FIDES ET RATIO
Por franciscorazzo, fevereiro 21, 2012 1:24 pm
Não é fácil encontrar critérios para delimitar o nível de civilidade de uma determinada cultura. Beiramos sempre o limite entre barbárie e civilização sem saber exatamente qual a linha de fronteira que separa uma da outra. No entanto, é assustador perceber que diante de uma tragédia moral o único centro das preocupações gira em torno da cobrança de fiscalização e não do dever.
Assisti a uma reportagem sobre o acidente em Bertioga, uma garotinha de três anos de idade foi morta por um jet ski pilotado por um menino de quatorze anos, que me deixou preocupado. Não que eu tenha um critério claro para dizer o que é ou não barbárie, ou o que é ou não civilização, mas uma coisa é certa, quando a preocupação dos jornalistas é apenas, e tão somente, saber se havia ou não fiscalização suficiente na praia, há um vestígio da barbaridade por aí.
A questão é simples: devemos agir moralmente só, e somente só, na presença de um agente fiscalizador? Isso me lembra uma passagem do Miguilim do Guimarães Rosa. Miguilim pergunta para o irmão Dito: “‘Dito, como é que a gente sabe certo como não deve de fazer alguma coisa, mesmo os outros não estando vendo?’”. Responde, Dito, o irmãozinho mais velho de maneira kantiana: “‘- A gente sabe, pronto.’” O que é certo ou errado a gente sabe e pronto!
Não obstante, qualquer malandro brasileiro certamente responderia: “uai, não existe certo e errado quando não tem ninguém vendo”. Pois é, eis a consciência moral do herói brasileiro. Tirar proveito ao máximo de qualquer situação quando não tem ninguém olhando.
Recentemente li um comentariozinho, mesmo que medíocre, num post de uma adolescente no facebook muito revelador, “é preciso viver, independente do que é certo ou errado, viva!”. Poderia ter sido tirado de qualquer manual de auto-ajuda.

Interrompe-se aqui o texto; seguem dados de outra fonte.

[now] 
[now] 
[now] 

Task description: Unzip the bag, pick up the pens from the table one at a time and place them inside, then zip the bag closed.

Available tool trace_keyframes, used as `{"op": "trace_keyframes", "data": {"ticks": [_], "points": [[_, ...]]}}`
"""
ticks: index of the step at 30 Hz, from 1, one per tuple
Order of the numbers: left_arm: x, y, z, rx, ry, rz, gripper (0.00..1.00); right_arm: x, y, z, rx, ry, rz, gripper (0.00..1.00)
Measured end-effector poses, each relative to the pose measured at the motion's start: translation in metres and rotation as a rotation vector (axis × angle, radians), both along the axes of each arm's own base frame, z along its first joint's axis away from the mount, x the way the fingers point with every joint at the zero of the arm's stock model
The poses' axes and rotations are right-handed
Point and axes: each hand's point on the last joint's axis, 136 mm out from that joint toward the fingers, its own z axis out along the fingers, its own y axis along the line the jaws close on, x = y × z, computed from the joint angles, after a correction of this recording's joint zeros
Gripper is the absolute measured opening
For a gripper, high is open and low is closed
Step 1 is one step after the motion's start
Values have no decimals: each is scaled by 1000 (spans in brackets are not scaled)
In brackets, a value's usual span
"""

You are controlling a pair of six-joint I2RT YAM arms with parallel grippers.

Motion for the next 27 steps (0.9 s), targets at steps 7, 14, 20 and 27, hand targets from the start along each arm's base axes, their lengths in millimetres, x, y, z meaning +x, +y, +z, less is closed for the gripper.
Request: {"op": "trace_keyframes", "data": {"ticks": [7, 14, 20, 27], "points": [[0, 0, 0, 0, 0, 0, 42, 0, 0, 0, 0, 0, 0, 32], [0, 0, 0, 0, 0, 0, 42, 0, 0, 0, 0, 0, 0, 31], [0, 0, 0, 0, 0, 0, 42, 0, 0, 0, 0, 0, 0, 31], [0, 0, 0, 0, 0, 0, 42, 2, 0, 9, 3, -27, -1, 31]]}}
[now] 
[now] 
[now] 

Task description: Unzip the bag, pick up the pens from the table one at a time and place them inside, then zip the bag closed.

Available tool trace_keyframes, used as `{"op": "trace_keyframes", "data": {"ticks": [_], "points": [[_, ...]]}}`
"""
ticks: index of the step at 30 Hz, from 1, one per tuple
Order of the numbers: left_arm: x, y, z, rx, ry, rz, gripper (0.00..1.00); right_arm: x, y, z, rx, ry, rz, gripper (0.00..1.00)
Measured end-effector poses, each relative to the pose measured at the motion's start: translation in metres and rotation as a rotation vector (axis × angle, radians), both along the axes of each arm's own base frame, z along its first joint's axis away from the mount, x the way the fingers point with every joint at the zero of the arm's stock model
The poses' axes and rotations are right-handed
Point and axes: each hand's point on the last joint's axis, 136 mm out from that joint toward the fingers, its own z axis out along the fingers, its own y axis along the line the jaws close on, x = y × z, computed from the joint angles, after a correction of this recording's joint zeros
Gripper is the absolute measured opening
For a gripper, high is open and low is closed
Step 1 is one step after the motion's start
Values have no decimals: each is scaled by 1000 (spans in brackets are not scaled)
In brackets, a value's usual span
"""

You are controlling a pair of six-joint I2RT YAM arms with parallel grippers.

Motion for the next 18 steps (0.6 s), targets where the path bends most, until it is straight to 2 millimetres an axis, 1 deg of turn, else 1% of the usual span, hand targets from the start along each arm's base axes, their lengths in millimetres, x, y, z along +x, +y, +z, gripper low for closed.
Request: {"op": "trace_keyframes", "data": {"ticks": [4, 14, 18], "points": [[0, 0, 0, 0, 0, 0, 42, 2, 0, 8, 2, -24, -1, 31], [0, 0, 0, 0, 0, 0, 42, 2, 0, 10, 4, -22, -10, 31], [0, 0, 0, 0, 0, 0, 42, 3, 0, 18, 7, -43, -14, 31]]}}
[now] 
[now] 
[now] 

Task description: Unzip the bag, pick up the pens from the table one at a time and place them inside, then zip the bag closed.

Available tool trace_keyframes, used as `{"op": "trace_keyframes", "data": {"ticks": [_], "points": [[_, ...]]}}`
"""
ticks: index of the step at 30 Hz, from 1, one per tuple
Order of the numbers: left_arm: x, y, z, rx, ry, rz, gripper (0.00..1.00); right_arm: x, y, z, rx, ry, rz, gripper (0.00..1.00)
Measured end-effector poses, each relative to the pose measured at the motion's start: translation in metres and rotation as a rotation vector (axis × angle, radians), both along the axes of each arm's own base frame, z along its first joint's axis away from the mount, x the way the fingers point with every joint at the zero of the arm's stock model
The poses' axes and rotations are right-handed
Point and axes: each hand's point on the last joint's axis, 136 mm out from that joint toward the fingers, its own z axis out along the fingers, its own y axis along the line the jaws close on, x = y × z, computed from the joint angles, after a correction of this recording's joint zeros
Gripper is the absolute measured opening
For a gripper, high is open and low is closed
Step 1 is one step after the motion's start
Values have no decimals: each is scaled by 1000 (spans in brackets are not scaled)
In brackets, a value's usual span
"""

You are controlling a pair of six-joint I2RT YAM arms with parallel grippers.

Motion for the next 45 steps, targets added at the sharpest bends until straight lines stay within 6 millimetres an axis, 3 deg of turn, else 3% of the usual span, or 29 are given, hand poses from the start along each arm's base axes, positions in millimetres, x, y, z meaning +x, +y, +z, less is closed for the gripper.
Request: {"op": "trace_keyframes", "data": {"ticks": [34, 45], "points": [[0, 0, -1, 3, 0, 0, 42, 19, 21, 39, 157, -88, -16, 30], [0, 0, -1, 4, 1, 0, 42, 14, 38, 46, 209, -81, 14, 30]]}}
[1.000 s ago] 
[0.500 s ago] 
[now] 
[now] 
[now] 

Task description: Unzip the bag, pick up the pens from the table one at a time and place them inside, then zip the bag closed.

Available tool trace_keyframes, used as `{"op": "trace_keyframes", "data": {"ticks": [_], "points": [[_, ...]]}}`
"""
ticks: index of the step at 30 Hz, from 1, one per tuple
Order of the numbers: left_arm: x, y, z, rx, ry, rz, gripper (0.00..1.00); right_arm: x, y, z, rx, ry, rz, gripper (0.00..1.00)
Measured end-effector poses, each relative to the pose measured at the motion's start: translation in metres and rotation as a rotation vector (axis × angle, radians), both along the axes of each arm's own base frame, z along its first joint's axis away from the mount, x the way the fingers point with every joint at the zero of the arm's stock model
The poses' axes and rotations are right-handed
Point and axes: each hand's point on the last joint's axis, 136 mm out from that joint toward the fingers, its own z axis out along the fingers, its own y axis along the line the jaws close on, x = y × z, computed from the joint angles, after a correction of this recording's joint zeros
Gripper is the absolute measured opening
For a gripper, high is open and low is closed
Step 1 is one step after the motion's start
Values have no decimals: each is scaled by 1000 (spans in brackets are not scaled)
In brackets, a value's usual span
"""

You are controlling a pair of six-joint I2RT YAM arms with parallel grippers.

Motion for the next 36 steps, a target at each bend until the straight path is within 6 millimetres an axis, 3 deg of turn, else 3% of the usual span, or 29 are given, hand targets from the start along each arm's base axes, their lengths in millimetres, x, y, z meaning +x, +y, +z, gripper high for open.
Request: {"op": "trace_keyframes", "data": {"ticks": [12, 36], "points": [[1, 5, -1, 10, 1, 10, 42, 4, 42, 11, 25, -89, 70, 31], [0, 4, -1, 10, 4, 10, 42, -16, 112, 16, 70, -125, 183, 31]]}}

Voltando a pergunta: o que é certo, afinal, quando não há ninguém olhando?
Se importar demais com isso é sinal de que você não tirará proveito da vida! Tirar proveito da vida não tem nada a ver com individualismo e capitalismo, antes de os críticos apontarem pra isso, mas com um tipo muito bizarro de modelo ético, na verdade, uma distorção de um modelo ético, é uma forma de hedonismo irresponsável, ou melhor, um hedonismo desleixado.
Basicamente existem três modelos de moralidade: uma ética do dever, uma ética da virtude e uma ética consequencialista. Se investigarmos qualquer um desses modelos de moralidade filosóficas, por mais antagônicos que eles sejam, nenhum, por incrível que pareça, aposta na presença de uma instância fiscalizadora para nos dizer aquilo que devemos ou não fazer.
A ética do dever diz que o certo ou errado está na intenção da ação, a ética do consequencialista, por outro lado, diz que o valor moral da ação está no resultado da ação. E uma ética da virtude busca definir, de forma mais genérica, a excelência humana como um todo.
Em todos esses grandes modelos éticos a presença de um agente fiscalizador externo à consciência individual é verdadeiramente um sinal de barbárie. Ninguém age moralmente porque tem alguém mandando e ameaçando punir. É na ausência de fiscalização externa que somos verdadeiramente livres para fazer aquilo que é certo.
No Brasil se estimula mais a presença do Estado fiscalizando do que o aprendizado de lidar com a própria liberdade. Se eu tivesse de escolher um critério para delinear a fronteira entre civilização e barbárie seria esse: é na barbárie que se cobra mais fiscalização e não consciência individual de dever. Ou seja, civilização começa no silêncio interior da própria consciência de indivíduo livre tomando decisões diante de outros indivíduos livres.